The aim of the present study was to elucidate the underlying mechanisms of cetuximab resistance in HNSCC in the attempt to improve the prognosis of patients with this form of cancer. To this end, we assessed the efficacy of second-generation EGFR-TKIs against a cetuximab-resistant HNSCC cell line model. We also performed mRNA-ISH on excised HNSCC tumors to evaluate the expression of the gene encoding cetuximab resistance.

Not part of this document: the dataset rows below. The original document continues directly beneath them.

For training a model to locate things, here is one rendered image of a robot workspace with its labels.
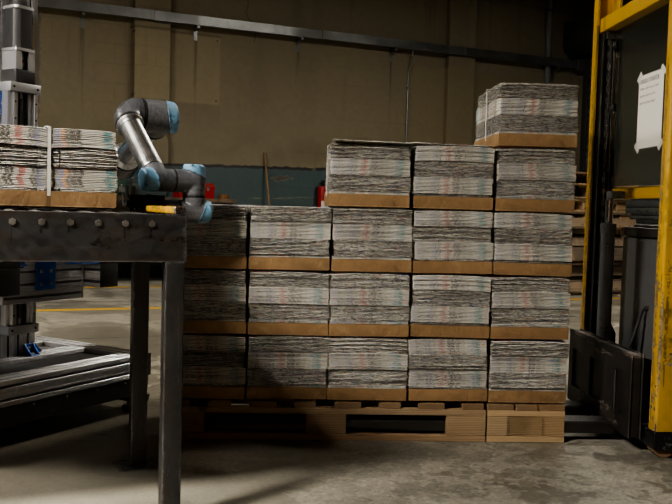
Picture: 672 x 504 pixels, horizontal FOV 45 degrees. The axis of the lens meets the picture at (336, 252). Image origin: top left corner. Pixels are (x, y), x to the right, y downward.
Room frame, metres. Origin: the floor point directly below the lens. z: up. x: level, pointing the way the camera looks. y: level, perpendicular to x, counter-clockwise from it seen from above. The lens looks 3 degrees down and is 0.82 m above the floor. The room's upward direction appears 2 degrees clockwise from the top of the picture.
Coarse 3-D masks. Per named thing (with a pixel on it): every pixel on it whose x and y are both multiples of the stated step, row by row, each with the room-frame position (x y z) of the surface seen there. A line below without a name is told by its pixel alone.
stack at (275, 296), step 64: (256, 256) 2.87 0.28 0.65; (320, 256) 2.89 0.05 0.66; (384, 256) 2.90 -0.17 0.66; (448, 256) 2.91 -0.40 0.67; (192, 320) 2.85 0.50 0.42; (256, 320) 2.87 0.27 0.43; (320, 320) 2.88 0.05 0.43; (384, 320) 2.90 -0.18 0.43; (448, 320) 2.91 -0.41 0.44; (192, 384) 2.85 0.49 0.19; (256, 384) 2.87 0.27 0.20; (320, 384) 2.88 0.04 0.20; (384, 384) 2.90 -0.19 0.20; (448, 384) 2.91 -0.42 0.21
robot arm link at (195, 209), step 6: (186, 198) 2.68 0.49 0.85; (192, 198) 2.68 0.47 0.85; (198, 198) 2.68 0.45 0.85; (204, 198) 2.70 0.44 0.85; (180, 204) 2.67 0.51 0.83; (186, 204) 2.67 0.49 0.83; (192, 204) 2.68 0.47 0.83; (198, 204) 2.68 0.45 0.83; (204, 204) 2.70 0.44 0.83; (210, 204) 2.71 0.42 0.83; (186, 210) 2.67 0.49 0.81; (192, 210) 2.67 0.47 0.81; (198, 210) 2.68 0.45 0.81; (204, 210) 2.69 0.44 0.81; (210, 210) 2.70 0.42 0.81; (192, 216) 2.68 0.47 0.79; (198, 216) 2.68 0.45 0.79; (204, 216) 2.69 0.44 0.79; (210, 216) 2.70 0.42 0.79; (192, 222) 2.70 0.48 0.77; (198, 222) 2.70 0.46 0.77; (204, 222) 2.71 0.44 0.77
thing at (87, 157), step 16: (64, 128) 2.34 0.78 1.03; (64, 144) 2.34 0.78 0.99; (80, 144) 2.38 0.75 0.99; (96, 144) 2.38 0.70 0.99; (112, 144) 2.39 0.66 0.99; (64, 160) 2.34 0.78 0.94; (80, 160) 2.36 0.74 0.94; (96, 160) 2.38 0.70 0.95; (112, 160) 2.39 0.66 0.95; (64, 176) 2.35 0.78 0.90; (80, 176) 2.36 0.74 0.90; (96, 176) 2.38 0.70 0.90; (112, 176) 2.40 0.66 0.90; (96, 192) 2.38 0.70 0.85; (112, 192) 2.40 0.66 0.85; (64, 208) 2.36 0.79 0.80; (80, 208) 2.38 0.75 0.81; (96, 208) 2.39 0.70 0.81
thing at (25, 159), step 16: (0, 128) 2.27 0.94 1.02; (16, 128) 2.29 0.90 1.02; (32, 128) 2.32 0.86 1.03; (0, 144) 2.28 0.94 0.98; (16, 144) 2.29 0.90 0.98; (32, 144) 2.30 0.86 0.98; (0, 160) 2.28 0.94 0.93; (16, 160) 2.29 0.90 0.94; (32, 160) 2.31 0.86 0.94; (0, 176) 2.28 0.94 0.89; (16, 176) 2.29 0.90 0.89; (32, 176) 2.31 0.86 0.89
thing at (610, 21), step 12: (636, 0) 3.11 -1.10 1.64; (648, 0) 3.01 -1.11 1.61; (660, 0) 2.93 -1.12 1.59; (612, 12) 3.35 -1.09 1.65; (624, 12) 3.22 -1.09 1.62; (636, 12) 3.11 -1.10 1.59; (648, 12) 3.10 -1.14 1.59; (600, 24) 3.47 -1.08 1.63; (612, 24) 3.34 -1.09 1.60; (624, 24) 3.30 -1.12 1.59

Cetuximab-resistant HNSCC FaDuCR cells maintain Akt activation under cetuximab exposure
We established a cetuximab-resistant HNSCC cell line. Cetuximab-sensitive FaDu HNSCC cells were treated with increasing concentrations of cetuximab (up to 10 μg mL−1) for 6 mo. The cells freely proliferated in medium containing 10 μg mL−1 cetuximab and were named FaDuCR. An in vitro growth inhibition assay demonstrated that the viability of the parent FaDu cells decreased with increase in cetuximab concentration, whereas FaDuCR cells continued to proliferate even at 100 μg mL−1 cetuximab (Fig. 1a). We also evaluated cetuximab efficacy in FaDu- or FaDuCR-xenografted mouse models. Both cell types were implanted in nude mice. When the tumor volumes reached 200 mm3, the mice were divided into groups of 10 and administered either 40 mg kg−1 cetuximab or vehicle by intraperitoneal injection. The FaDu xenograft tumors did not grow under cetuximab treatment (Fig. 1b). On the contrary, the FaDuCR xenograft tumors continued to grow in the presence of cetuximab at a rate equivalent to that of the vehicle control (Fig. 1b).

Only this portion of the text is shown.